____ Data for review

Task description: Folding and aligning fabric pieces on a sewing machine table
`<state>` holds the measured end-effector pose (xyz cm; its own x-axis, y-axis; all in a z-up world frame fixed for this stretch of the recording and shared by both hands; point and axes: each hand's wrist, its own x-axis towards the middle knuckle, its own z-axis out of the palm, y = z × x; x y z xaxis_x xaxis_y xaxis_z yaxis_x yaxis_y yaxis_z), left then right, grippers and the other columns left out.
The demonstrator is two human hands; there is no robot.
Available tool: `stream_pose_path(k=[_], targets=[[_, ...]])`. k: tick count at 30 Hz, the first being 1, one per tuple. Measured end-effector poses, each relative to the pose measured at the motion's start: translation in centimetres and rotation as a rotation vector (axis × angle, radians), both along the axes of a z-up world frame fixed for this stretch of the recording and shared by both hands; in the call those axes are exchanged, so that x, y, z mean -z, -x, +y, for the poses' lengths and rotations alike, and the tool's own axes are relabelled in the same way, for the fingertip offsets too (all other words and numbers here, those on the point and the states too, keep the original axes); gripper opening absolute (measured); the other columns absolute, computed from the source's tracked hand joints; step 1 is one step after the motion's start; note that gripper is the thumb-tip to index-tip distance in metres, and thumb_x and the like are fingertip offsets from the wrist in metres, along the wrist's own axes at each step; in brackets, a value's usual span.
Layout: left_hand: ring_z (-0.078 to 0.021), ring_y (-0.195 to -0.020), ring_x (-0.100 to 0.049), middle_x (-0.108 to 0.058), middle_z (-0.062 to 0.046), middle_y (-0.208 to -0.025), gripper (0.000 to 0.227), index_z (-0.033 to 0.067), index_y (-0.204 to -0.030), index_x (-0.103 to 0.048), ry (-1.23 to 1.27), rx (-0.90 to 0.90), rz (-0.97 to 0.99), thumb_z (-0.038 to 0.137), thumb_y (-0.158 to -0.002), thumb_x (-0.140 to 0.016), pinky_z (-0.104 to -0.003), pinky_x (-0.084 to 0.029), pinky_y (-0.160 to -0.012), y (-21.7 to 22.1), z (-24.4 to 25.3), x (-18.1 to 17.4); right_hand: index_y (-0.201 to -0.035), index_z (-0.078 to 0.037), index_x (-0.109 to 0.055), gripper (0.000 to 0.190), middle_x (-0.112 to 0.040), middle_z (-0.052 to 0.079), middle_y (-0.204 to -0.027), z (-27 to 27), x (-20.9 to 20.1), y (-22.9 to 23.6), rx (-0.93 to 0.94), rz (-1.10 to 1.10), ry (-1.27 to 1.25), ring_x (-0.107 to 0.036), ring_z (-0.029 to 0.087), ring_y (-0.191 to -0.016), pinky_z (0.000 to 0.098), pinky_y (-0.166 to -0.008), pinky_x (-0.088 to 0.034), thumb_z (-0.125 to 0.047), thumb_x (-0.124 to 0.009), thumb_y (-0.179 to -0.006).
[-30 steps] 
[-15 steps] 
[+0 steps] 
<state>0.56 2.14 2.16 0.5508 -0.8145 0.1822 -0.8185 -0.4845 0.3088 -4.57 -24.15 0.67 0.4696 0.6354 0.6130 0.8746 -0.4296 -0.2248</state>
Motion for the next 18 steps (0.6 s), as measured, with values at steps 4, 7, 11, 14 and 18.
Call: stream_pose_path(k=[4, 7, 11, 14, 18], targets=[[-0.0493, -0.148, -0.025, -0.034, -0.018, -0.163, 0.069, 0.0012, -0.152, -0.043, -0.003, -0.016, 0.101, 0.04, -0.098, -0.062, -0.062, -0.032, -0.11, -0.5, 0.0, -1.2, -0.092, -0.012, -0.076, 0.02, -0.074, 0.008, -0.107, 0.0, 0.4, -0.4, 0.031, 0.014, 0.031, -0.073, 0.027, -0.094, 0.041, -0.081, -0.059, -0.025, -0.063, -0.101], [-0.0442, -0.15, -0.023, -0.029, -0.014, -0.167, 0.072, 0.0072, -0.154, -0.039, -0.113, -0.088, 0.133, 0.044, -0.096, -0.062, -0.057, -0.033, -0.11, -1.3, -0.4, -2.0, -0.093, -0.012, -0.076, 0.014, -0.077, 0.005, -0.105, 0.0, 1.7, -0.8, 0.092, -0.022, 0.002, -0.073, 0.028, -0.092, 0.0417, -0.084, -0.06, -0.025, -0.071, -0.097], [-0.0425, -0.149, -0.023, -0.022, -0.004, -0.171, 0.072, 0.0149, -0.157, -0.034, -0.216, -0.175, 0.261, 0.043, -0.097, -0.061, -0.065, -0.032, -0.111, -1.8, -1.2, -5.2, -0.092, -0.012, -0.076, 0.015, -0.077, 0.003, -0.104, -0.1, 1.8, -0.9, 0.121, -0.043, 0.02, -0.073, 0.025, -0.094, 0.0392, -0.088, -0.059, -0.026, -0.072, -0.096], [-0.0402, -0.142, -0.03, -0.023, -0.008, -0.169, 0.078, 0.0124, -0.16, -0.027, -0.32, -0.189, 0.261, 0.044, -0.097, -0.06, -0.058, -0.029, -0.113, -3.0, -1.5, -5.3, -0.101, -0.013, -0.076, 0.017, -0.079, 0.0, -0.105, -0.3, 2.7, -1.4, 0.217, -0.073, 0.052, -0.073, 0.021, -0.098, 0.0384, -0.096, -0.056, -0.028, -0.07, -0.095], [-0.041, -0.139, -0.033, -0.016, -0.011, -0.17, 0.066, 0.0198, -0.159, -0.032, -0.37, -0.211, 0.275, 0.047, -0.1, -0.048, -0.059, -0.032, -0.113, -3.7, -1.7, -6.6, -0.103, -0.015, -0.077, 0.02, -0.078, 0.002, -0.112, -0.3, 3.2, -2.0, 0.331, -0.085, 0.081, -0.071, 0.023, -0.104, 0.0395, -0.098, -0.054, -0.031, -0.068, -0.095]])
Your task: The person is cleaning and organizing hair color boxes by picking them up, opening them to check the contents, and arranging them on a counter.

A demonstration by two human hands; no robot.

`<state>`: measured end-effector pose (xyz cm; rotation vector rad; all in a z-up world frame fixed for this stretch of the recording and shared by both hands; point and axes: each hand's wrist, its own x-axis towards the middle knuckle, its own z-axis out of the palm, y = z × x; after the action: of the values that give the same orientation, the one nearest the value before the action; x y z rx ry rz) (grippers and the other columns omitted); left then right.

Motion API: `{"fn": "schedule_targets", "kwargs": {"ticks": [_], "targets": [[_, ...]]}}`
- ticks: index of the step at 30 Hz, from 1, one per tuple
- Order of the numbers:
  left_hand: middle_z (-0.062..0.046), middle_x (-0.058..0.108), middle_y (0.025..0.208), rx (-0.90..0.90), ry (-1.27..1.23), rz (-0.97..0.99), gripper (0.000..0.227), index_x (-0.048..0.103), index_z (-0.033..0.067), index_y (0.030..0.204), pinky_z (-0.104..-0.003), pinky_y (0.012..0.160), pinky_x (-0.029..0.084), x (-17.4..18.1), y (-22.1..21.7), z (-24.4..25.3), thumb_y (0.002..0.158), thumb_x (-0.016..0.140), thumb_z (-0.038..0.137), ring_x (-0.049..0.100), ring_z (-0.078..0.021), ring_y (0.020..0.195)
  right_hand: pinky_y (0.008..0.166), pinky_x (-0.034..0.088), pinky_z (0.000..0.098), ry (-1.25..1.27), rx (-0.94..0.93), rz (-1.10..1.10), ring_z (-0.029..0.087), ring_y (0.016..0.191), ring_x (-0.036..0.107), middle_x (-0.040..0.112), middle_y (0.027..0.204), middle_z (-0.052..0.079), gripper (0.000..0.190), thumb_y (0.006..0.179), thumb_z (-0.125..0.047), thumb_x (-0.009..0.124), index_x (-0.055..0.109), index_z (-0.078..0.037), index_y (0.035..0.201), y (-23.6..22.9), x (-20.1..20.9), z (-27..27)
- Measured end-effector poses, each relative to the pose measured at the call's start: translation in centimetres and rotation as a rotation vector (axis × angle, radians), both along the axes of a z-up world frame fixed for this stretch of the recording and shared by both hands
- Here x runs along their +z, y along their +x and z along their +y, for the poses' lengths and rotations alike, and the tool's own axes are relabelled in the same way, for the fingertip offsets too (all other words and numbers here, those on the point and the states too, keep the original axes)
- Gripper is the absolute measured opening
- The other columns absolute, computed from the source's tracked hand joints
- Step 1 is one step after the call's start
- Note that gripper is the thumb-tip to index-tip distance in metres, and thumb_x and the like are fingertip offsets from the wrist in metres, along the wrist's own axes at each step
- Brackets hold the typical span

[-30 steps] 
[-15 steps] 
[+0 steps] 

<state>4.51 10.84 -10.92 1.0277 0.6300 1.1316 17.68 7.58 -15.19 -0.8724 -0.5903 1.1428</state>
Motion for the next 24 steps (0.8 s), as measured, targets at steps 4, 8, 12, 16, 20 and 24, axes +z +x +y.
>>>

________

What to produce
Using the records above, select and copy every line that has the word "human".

Result of the exercise
The demonstrator is two human hands; there is no robot.
A demonstration by two human hands; no robot.

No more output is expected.